WESTBROOK, ANDREW, homme d’affaires et fonctionnaire, né en 1771 au Massachusetts, fils d’Anthony Westbrook et de Sarah Decker ; il épousa Sally Hull, puis Nancy Thorn, Margaret Ann Crawford et, finalement, une femme dont le nom demeure inconnu, et il eut au moins 14 enfants ; décédé en 1835 dans le comté de St Clair (Michigan).

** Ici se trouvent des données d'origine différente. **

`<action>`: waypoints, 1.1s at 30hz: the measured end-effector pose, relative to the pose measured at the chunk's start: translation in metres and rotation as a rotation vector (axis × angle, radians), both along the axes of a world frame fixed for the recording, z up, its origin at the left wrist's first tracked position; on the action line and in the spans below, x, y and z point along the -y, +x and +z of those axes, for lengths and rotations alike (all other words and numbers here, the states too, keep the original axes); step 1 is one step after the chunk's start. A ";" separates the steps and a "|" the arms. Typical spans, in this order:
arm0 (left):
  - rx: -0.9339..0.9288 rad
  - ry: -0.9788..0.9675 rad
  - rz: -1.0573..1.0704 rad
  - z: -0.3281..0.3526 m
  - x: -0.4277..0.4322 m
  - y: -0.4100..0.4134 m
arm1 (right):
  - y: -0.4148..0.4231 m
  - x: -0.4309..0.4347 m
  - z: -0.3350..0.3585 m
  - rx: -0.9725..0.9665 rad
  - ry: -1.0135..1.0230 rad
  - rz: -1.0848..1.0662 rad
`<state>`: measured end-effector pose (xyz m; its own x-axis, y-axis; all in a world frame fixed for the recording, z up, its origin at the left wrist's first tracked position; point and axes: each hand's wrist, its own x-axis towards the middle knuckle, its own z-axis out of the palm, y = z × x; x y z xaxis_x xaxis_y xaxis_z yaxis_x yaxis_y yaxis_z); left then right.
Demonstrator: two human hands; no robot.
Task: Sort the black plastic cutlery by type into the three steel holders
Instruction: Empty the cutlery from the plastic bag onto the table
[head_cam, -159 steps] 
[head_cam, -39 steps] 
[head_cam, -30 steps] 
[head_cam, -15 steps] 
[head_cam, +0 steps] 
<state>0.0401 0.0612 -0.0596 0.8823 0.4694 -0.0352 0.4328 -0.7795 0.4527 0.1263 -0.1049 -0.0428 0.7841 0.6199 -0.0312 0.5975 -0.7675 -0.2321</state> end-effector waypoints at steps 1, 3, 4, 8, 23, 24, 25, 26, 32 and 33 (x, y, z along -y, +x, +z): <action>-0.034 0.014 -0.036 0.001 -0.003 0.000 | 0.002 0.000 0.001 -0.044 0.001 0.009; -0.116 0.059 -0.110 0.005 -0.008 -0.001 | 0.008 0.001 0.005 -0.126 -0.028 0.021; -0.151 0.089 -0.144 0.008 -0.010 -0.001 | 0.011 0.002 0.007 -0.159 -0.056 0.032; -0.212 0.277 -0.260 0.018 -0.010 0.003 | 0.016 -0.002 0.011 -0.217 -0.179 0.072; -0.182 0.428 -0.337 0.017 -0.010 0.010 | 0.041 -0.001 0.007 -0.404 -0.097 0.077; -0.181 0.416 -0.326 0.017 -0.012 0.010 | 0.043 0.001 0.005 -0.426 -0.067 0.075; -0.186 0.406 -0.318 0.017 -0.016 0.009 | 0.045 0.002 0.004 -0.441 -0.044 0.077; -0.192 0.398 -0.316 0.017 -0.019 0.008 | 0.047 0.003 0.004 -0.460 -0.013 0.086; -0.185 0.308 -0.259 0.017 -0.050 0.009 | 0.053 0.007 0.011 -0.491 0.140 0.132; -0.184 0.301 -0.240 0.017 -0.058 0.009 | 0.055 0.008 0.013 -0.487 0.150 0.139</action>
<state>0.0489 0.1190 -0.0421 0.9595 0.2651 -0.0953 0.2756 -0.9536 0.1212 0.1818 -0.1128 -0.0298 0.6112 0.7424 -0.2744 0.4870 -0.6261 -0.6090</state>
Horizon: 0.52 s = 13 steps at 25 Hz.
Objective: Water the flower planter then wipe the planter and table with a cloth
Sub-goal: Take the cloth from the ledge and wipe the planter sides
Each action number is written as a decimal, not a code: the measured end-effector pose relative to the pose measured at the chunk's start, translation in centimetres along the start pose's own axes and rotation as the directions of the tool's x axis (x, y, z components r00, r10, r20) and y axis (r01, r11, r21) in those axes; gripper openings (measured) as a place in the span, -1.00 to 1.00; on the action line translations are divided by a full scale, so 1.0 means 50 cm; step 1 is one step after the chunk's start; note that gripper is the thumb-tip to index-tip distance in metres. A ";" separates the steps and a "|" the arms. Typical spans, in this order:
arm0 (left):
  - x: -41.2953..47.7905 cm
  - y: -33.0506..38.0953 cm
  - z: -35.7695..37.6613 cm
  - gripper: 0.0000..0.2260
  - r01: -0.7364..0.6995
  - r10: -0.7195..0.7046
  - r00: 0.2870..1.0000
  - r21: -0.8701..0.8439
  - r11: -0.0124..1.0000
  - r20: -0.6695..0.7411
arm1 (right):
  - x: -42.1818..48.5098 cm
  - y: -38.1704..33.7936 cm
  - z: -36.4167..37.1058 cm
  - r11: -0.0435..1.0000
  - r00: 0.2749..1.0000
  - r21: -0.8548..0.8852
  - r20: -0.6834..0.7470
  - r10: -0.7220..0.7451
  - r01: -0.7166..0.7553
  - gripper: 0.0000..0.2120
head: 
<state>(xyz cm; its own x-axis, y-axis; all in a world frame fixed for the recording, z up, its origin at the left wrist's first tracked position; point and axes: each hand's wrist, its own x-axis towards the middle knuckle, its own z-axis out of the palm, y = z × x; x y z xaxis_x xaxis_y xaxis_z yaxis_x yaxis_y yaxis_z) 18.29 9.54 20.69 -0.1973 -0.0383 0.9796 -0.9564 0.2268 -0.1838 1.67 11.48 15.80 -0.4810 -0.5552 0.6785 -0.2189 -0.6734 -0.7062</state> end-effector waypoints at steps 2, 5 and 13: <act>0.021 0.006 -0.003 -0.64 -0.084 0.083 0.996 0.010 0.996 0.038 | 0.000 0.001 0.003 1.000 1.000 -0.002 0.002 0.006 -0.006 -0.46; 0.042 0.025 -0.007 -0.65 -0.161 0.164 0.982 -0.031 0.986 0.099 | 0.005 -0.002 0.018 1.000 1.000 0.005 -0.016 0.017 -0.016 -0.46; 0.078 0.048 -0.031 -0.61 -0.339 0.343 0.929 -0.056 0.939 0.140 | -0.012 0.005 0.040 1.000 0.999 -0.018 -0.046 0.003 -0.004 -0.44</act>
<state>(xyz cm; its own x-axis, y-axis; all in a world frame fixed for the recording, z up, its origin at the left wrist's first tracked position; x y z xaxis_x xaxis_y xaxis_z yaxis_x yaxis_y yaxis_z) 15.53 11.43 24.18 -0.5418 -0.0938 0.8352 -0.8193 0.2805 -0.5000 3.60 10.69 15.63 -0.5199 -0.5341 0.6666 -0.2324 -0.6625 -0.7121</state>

Peu de temps avant la guerre d’Indépendance américaine, le père d’Andrew Westbrook et sa famille quittèrent la région de Minisink (Port Jervis, New York) pour s’établir au Massachusetts. Durant cette guerre, Anthony fut le seul de la famille à se ranger du côté des loyalistes. Il combattit sous Joseph Brant [Thayendanegea*], ce qui lui valut deux terres le long de la rivière La Tranche (rivière Thames, Ontario). Quoique la situation ne soit pas claire, il semble qu’Anthony amena sa famille dans le Haut-Canada vers la fin de la guerre et qu’il s’établit non pas sur ses terres longeant la rivière La Tranche, mais en bordure de la rivière Grand. Il légua les deux terres qu’il avait reçues à son fils Andrew, qui s’y installa apparemment après la fondation par Ebenezer Allan* en 1794 de l’établissement de Delaware. Ayant fait l’acquisition d’autres terres sous forme de concessions gouvernementales et de transactions privées, Andrew Westbrook possédait plus de 4 000 acres lorsque éclata la guerre de 1812. Sur une terre du canton de Delaware, il se fit construire une maison confortable, ainsi qu’une distillerie, une grange, un entrepôt, une scierie et un moulin. Sa nomination comme constable du canton en 1805 illustre le prestige dont il jouissait à cet endroit.
Cependant, la vie dans le Haut-Canada ne fut pas toujours facile pour Westbrook. En tant que commerçant, il fut touché par la dépression économique qui se manifesta d’abord par une chute vertigineuse des prix en 1810. En tant que spéculateur foncier, il s’insurgea contre la politique gouvernementale qui limitait l’immigration, et notamment contre le pouvoir discrétionnaire que détenait le représentant principal du gouvernement dans la région, le colonel Thomas Talbot*. C’est probablement à cause des frustrations ainsi subies que Westbrook fut amené à changer de camp au cours de la guerre de 1812. Au milieu de juillet 1812, un régiment américain commandé par le général de brigade William Hull traversa la rivière de Detroit pour gagner le Haut-Canada. Daniel Springer, de Delaware, que Talbot avait nommé magistrat, rapporta au major-général Isaac Brock* que Westbrook avait contribué à faire circuler la proclamation de Hull qui pressait les habitants de la région de se rendre. Springer constata également qu’Ebenezer Ahan et Simon Zelotes Watson, amis de Westbrook et comme lui ennemis de Talbot, soutenaient activement la cause américaine.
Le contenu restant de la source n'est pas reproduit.